18/02/2009

Le négationnisme n’est pas comique

La négation de crimes contre l’humanité offense la liberté d’expression.
Celle-ci n’a de sens que dans le respect des faits établis.
Qu’il s’agisse de la traite des esclaves, des crimes nazis, du Rwanda ou du massacre des Arméniens, le négationnisme contredit le droit à la parole qu’il revendique.
Nier, minimiser ou détourner n’est légitime que s’il y a vraiment doute.
La complaisance papale pour les excommuniés intégristes ou négationnistes des crimes nazis est odieuse.
La propagande israélienne, qui justifie comme « légitime attaque » les massacres de civils de tous âges à Gaza, ne vaut pas mieux.
Mais certains continuent d’appeler d’un petit nom affectueux, « Tsahal », l’armée qui les commet.
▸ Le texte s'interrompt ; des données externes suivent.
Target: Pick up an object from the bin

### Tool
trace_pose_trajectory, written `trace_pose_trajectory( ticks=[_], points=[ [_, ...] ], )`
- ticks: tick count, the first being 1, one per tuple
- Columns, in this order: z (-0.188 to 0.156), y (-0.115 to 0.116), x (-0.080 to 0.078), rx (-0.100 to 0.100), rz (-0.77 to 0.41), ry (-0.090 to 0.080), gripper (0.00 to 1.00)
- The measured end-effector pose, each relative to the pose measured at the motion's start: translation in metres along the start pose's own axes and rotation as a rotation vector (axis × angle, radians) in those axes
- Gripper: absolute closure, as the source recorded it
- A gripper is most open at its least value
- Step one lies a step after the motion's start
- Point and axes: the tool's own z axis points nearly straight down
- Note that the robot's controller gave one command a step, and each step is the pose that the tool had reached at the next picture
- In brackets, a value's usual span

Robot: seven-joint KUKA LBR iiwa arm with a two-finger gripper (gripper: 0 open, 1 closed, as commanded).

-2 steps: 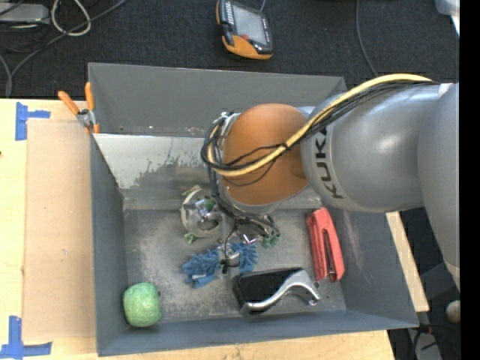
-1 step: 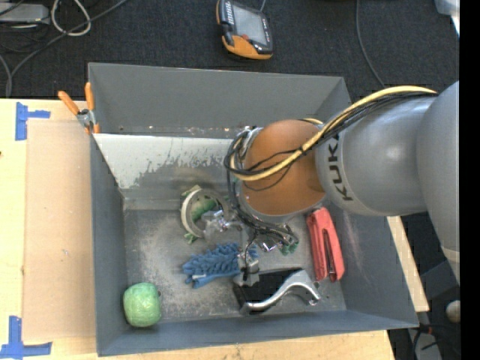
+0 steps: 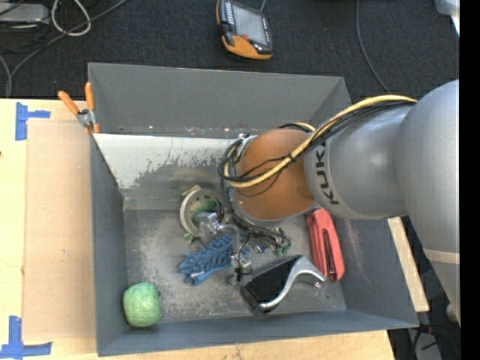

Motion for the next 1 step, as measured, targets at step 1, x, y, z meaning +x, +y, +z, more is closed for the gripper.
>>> trace_pose_trajectory(
  ticks=[1],
  points=[
    [0.004, -0.0061, 0.0104, -0.001, 0.086, 0.014, 1.0]
  ],
)
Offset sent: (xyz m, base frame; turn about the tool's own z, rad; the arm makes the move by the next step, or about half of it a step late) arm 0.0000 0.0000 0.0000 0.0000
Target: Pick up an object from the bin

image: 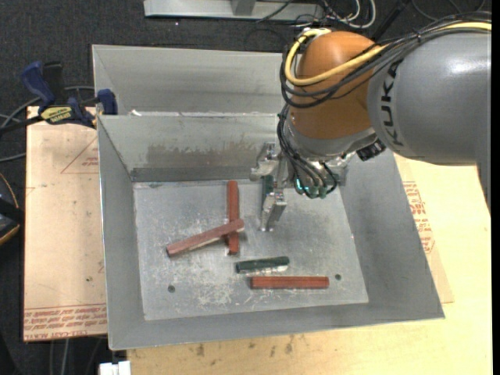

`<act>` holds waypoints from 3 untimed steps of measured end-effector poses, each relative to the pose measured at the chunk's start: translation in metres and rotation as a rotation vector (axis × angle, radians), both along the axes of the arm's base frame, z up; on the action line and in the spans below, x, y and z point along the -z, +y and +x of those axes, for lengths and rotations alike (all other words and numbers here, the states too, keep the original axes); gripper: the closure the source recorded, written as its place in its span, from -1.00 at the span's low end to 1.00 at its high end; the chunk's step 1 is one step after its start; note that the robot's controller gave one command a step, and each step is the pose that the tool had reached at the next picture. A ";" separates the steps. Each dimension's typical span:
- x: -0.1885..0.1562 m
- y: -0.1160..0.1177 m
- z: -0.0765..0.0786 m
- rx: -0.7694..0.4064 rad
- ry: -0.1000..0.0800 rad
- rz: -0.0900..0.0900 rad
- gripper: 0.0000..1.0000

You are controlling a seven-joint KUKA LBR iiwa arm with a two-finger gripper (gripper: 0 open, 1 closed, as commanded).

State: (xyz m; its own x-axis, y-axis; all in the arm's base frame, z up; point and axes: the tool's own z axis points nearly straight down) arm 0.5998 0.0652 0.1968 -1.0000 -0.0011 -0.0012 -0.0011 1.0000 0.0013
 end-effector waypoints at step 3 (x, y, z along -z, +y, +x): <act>0.115 -0.011 -0.025 -0.019 -0.036 0.006 -1.00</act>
Offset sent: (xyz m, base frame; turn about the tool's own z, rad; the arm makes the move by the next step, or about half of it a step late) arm -0.0366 -0.0136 -0.1268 -0.0208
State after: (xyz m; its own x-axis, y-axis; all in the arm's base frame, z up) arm 0.5746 0.0547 0.0819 -0.9991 -0.0195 -0.0370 -0.0198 0.9998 0.0069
Et les sionistes accusent faussement d’antisémitisme, jusqu’au tribunal, ceux que la politique militaire israélienne scandalise.
Même s’ils expriment un égal dégoût à l’égard des massacres islamistes ou autres.
Dans une telle confusion, l’humour, qui s’interprète à tous les degrés et joue sur l’ambigüité, est difficile à juger et plaide l’incompréhension.
La liberté d’expression interdisait de censurer Coluche, même si une minorité le prenait, malgré lui, au premier ou au troisième degré.
Le cas de Dieudonné est bien différent, puisqu’il s’affiche avec des experts en dérapages racistes et a fait, sur scène, la promotion d’un historien condamné pour négationnisme par la justice.
Les autorités ne se prononcent plus ici sur la liberté d’expression d’un comique, qui a cessé d’être drôle !
Mais sur le droit d’organiser une manifestation politique nauséabonde maquillée en spectacle de variétés.